WHAT THIS TASK INVOLVES:
All that is wanted is an exact copy of the lines below, starting at the one that contains "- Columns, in" and running to the end.

---- AVAILABLE DATA

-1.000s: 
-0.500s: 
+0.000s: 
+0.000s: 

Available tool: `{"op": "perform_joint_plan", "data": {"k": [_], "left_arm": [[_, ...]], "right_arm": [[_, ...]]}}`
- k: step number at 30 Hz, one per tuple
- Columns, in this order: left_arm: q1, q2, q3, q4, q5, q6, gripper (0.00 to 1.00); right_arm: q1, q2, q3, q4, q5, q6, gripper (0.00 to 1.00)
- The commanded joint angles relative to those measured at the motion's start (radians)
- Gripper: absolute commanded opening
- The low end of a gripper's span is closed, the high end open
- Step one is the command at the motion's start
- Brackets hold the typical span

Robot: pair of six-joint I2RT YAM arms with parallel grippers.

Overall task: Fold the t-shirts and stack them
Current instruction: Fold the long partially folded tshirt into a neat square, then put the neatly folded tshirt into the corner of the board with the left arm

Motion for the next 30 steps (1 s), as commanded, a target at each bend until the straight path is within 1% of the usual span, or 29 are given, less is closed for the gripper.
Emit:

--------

REPLY:
- Columns, in this order: left_arm: q1, q2, q3, q4, q5, q6, gripper (0.00 to 1.00); right_arm: q1, q2, q3, q4, q5, q6, gripper (0.00 to 1.00)
- The commanded joint angles relative to those measured at the motion's start (radians)
- Gripper: absolute commanded opening
- The low end of a gripper's span is closed, the high end open
- Step one is the command at the motion's start
- Brackets hold the typical span

Robot: pair of six-joint I2RT YAM arms with parallel grippers.

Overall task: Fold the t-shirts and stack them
Current instruction: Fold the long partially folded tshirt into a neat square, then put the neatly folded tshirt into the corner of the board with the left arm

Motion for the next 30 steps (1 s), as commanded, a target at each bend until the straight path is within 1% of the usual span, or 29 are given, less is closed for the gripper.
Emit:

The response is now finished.